• **Exercise directions**
Your answer should be the lines of the data below that contain "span".

-- Opening Marker --

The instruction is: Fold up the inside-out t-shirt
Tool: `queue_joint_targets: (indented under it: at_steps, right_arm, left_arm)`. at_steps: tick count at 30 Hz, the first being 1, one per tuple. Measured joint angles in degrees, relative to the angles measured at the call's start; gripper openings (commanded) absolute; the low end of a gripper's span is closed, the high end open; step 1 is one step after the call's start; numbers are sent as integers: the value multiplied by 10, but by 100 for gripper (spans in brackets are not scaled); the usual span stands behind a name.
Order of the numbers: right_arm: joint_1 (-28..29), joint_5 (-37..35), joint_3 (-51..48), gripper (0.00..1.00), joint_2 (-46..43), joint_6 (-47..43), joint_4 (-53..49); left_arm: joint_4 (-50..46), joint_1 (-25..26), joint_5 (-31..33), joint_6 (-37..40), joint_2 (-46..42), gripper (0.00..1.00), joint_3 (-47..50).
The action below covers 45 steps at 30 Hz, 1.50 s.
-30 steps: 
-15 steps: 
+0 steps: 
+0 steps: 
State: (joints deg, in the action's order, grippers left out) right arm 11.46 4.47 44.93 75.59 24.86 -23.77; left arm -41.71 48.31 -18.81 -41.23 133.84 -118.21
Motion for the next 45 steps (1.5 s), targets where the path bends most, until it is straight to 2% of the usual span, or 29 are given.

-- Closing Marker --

• **Answer to the exercise**
Tool: `queue_joint_targets: (indented under it: at_steps, right_arm, left_arm)`. at_steps: tick count at 30 Hz, the first being 1, one per tuple. Measured joint angles in degrees, relative to the angles measured at the call's start; gripper openings (commanded) absolute; the low end of a gripper's span is closed, the high end open; step 1 is one step after the call's start; numbers are sent as integers: the value multiplied by 10, but by 100 for gripper (spans in brackets are not scaled); the usual span stands behind a name.
Motion for the next 45 steps (1.5 s), targets where the path bends most, until it is straight to 2% of the usual span, or 29 are given.

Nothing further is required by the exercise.